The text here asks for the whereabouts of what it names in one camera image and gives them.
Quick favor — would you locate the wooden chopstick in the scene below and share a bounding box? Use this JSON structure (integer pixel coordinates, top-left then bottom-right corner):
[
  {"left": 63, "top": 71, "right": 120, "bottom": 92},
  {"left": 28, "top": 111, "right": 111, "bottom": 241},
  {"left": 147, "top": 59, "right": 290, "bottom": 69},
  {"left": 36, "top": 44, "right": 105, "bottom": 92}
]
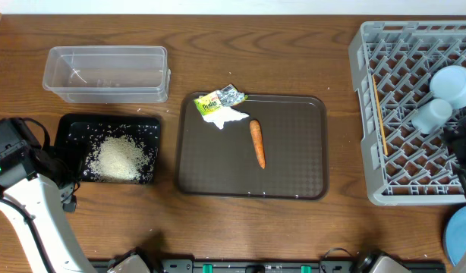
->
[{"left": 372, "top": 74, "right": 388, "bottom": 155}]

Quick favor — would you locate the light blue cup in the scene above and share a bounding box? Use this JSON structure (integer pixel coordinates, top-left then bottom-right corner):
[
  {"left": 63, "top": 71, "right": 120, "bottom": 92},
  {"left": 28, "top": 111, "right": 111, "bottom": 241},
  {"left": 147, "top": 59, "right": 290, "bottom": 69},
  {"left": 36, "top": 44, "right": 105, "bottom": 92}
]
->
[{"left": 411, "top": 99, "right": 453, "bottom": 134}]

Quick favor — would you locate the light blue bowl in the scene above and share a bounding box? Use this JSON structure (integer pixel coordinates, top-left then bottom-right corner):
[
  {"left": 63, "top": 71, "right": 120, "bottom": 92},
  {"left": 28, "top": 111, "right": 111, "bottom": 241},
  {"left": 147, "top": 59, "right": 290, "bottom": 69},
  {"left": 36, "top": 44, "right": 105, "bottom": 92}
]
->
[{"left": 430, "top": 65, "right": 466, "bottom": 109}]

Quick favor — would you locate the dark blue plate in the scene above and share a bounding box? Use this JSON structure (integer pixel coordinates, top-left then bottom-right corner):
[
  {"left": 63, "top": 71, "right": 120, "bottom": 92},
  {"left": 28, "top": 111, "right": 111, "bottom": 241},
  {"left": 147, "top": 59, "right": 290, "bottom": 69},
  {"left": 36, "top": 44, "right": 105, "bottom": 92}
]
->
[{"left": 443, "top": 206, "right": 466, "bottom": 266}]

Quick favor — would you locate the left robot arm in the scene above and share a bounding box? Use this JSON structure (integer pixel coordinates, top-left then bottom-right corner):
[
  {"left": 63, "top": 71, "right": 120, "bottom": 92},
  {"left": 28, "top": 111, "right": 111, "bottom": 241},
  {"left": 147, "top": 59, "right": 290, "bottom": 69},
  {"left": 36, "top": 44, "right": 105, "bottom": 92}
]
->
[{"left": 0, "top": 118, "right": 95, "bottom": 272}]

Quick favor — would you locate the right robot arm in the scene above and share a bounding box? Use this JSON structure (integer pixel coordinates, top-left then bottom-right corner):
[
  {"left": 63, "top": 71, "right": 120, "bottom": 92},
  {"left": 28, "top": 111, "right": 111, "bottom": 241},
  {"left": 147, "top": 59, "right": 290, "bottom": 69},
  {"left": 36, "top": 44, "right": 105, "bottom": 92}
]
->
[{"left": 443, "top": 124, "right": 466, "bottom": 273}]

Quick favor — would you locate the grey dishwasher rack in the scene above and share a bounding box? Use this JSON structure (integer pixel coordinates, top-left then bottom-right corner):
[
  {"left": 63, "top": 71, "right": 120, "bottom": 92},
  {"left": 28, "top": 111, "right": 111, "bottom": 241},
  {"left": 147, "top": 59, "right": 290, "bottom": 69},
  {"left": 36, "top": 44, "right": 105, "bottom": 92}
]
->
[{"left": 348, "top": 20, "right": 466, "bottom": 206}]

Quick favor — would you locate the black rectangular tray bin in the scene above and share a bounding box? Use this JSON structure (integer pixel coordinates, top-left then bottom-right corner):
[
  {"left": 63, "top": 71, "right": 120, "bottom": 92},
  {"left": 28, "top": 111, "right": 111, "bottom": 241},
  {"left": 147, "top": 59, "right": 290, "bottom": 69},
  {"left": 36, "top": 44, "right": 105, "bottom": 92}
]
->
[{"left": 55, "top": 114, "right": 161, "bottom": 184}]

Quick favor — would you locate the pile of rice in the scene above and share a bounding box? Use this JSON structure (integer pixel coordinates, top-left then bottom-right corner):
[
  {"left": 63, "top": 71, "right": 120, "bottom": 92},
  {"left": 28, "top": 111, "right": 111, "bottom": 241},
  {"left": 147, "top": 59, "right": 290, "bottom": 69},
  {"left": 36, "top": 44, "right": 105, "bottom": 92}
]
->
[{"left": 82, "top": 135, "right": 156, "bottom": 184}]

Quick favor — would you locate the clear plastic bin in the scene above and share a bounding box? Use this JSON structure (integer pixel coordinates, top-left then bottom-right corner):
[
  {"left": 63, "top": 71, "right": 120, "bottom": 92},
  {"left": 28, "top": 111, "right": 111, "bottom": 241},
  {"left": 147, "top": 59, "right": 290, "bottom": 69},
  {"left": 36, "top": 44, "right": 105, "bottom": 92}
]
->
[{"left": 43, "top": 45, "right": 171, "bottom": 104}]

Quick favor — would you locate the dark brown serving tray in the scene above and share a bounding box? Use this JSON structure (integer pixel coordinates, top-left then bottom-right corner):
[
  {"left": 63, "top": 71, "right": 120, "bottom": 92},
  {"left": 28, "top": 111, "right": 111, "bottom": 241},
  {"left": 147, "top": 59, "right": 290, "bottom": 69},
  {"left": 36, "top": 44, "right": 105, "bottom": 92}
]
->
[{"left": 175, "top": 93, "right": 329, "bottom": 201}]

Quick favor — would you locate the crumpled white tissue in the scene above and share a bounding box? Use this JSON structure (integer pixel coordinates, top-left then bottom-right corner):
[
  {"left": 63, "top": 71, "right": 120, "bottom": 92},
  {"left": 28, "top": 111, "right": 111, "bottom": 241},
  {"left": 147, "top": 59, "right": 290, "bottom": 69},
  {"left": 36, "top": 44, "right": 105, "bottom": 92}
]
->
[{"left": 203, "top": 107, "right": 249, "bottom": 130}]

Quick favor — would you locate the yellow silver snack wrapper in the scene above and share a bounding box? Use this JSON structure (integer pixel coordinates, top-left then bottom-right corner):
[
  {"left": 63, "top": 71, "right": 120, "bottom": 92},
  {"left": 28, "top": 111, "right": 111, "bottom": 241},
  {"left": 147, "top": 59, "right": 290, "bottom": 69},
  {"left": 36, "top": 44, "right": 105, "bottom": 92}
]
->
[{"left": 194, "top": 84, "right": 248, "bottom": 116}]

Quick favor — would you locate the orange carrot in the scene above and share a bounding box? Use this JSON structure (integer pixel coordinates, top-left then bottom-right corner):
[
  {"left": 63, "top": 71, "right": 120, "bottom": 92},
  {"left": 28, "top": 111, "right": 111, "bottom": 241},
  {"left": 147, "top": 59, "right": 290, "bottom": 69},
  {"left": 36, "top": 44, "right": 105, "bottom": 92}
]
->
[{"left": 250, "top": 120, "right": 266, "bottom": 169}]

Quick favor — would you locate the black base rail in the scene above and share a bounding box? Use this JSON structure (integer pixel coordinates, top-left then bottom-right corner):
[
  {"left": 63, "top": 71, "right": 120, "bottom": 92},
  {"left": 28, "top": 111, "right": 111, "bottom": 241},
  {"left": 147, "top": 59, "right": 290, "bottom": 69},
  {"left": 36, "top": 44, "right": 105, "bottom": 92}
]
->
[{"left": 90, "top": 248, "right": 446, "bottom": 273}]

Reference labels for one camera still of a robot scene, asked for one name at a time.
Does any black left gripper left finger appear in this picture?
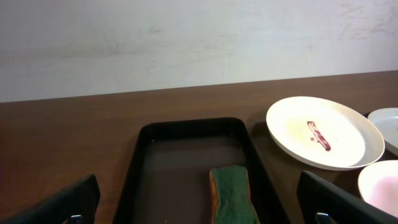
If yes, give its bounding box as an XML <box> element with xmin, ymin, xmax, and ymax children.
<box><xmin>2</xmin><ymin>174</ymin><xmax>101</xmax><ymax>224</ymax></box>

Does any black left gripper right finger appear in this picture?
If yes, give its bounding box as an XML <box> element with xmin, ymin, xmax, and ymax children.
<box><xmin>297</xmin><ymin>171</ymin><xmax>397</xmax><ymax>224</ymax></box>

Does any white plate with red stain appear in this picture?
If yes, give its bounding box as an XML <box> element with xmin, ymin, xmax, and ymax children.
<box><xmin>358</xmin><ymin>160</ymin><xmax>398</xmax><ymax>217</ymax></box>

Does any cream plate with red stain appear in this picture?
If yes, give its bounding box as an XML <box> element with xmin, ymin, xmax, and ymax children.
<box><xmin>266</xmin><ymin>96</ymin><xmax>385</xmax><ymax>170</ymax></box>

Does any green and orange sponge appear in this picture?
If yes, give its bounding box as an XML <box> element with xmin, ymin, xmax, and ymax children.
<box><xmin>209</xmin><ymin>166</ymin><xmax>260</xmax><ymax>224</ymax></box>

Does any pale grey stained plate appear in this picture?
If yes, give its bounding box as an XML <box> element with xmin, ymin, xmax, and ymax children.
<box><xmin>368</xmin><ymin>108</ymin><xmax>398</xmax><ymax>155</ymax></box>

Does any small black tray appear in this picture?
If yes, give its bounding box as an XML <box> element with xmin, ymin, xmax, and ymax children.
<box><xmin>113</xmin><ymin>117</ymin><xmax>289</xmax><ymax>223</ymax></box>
********************
• _Problem requirements_
Each line above that contains the word "camera" should be copied.

• _Response to the task_
The text here asks for the whereabouts of what it names in one camera image and gives them.
Reference labels for one camera still of a robot scene, asked for one name at a time.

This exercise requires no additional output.